Remnant, Folly 雷姆南特,福利

The folly, the haha, the grotto- these are innovations of the English picturesque garden landscapes of the nineteenth century. Each of these innovations served
a purpose-- aesthetics. The goal was to enhance the picturesque landscape with their placement. Such follies attempted to take on some faux historical identity, often
Roman ruins or remains of a civilization long since gone.

This folly looks through time in the opposite direction --to the future-- yet seeks the same goal of creating an intriguing overall composition. Remnant is predictive shadow of an alternative future reality. The structure is a functional piece of a future New York City modular housing development with an additive model. It is a future manifestation of the spirit that gave birth to Duisburg’s Landschaftspark and a provocative assertion that the individual landscape has become a playful Remnant, an afterthought. Something left over from a dystopian future civilization where housing is reduced to cargo containers.
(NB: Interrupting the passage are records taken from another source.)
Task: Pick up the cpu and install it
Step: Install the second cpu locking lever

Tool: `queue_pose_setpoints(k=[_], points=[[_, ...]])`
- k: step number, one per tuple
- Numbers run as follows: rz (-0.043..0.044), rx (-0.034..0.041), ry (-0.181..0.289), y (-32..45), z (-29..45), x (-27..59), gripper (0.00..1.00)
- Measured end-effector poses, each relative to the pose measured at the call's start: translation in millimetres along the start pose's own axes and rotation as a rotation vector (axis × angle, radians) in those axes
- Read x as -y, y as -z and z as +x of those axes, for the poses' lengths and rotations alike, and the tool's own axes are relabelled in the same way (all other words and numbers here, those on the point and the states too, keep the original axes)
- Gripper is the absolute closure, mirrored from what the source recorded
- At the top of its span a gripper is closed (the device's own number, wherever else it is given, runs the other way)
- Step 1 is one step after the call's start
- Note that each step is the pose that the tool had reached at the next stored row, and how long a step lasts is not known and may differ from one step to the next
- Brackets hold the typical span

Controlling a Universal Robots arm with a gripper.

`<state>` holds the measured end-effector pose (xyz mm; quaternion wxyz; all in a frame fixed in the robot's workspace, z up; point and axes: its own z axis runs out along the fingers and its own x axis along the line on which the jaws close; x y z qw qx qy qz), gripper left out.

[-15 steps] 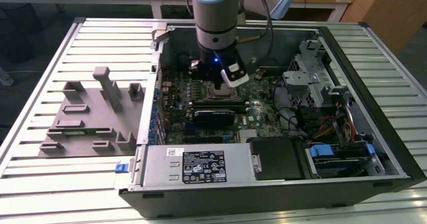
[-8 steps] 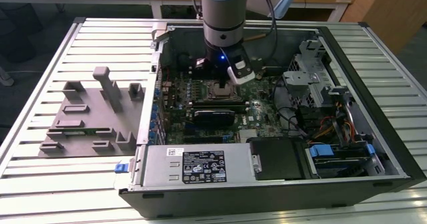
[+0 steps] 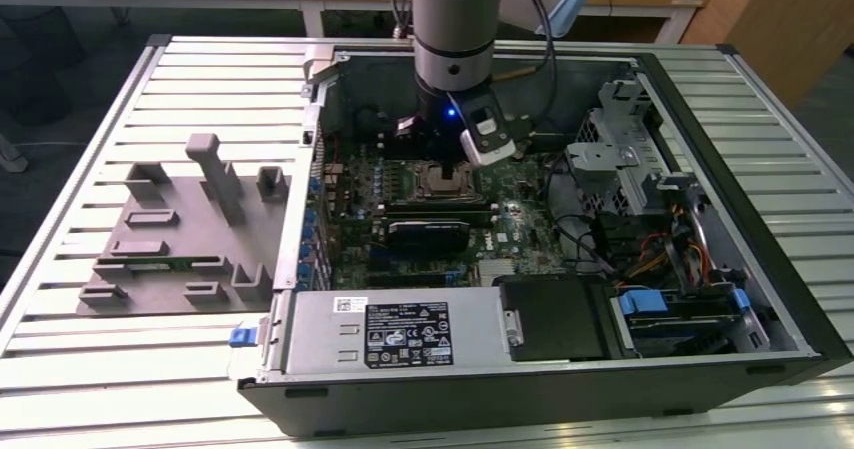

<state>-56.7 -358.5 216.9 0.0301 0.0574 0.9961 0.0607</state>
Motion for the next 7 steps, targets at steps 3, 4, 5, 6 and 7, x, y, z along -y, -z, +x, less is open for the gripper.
queue_pose_setpoints(k=[3, 4, 5, 6, 7], points=[[0.0008, -0.0034, 0.000, -0.3, -0.5, -0.1, 0.89], [0.0005, -0.0035, 0.000, -0.3, -0.6, -0.2, 0.89], [0.0004, -0.0036, 0.000, -0.3, -0.6, -0.2, 0.89], [0.0004, -0.0036, 0.000, -0.3, -0.6, -0.2, 0.89], [0.0003, -0.0035, 0.000, -0.3, -0.6, -0.2, 0.89]])
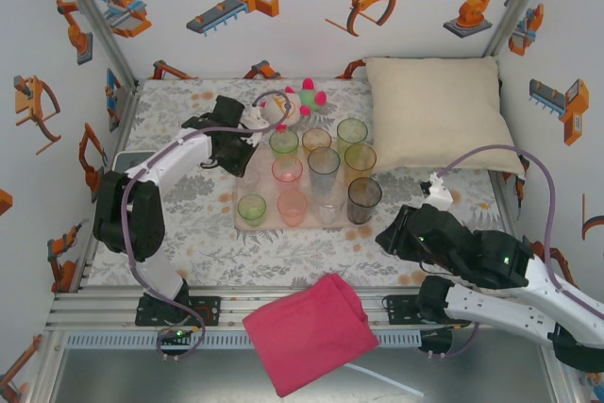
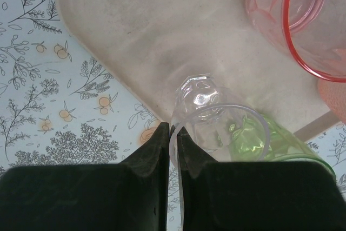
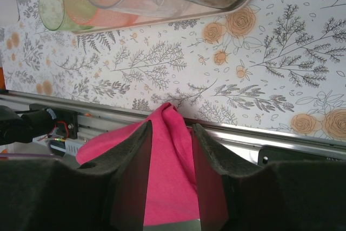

At a distance the warm palette of colors and jumbled cuboids sit like children’s building blocks; blocks that can be rearranged at will. On approach, the scope of the structure comes into perspective. A path leads pedestrians onward, inviting them to explore a structure with greater complexity than was appreciated from a distance. The impression of blocks yields to the vision of an undulating metal river whose course violates even the horizon as it plunges into and out of the ground. The structure’s true size finally reveals itself as the walkway leads directly beside the hovering mass. In this view, Remnant’s dimensionality can be taken in-- the structure not only rises and falls, but twists laterally through a space that demands exploration. In departing the path to explore this interface, pedestrians return finally to the vision of blocks. Only now it is they, not the blocks, that are rearranged.

The sculpture’s constituent parts--large shipping containers-- beckon to New York’s commercial heritage. They form a housing amalgam that, much like the city it arose from, aggregates over time to meet the needs of a growing population. The flow from one container to another is designed to approximate the flow of water gave life to the city and surrounds the site where Remnant will stand.

A final theme of this project is experimentation about non-traditional uses of shipping containers in the built environment. Ralph Steenblik and Rachel Robinson have experimented with modular housing projects as well as various designs involving shipping containers. Ralph is currently working on a shipping container home design for a client. At the close of our exhibition, the containers will be recycled for use in construction of this home.

When the team first set out to design Folly 2015 they already had a starting point from a previous client, but a folly has different constraints than other project needs. Rachel and Ralph went to work in a collaborative creation process to create a structure that produces an impactful experience for those who visit the sculpture garden. Working, structural engineer and architect, is a powerful thing. Both are able to contribute in fundamental ways. The process is a special dialog from which comes a refined piece to be admired.

Project Team: Rachel Robinson, Ralph Steenblik

This project was an entry into Folly 2015 sponsored by Socrates Sculpture Park and The Architectural League

福利,haha,格罗托——这些都是19世纪英国独特花园景观的创新。这些创新都服务于同一个目标——美学。其目的是利用它们的位置来加强生动的景色。这些福利试图呈现一些虚拟的历史身份,通常出现于早已消失的罗马文明废墟或遗迹。

这种福利从相反的方向穿透时间——面向未来,却追求的是同样的目标——创造一个引人入胜的整体构图。雷姆南特是另一种未来会出现的现实的假定倒影。该结构是未来纽约市模块化住宅开发与附加模型的一个功能模块。这是杜伊斯堡的风景公园诞生精神的深层次表现,也是一种挑衅的主张,即个人景观已经成为一个有趣的雷姆南特,一个事后的回忆。这是一个房屋被简化成集装箱的反乌托邦未来文明遗留下来的产物。

这个项目是在苏格拉底雕塑公园和建筑联盟的联合赞助下,于2015年入驻福利。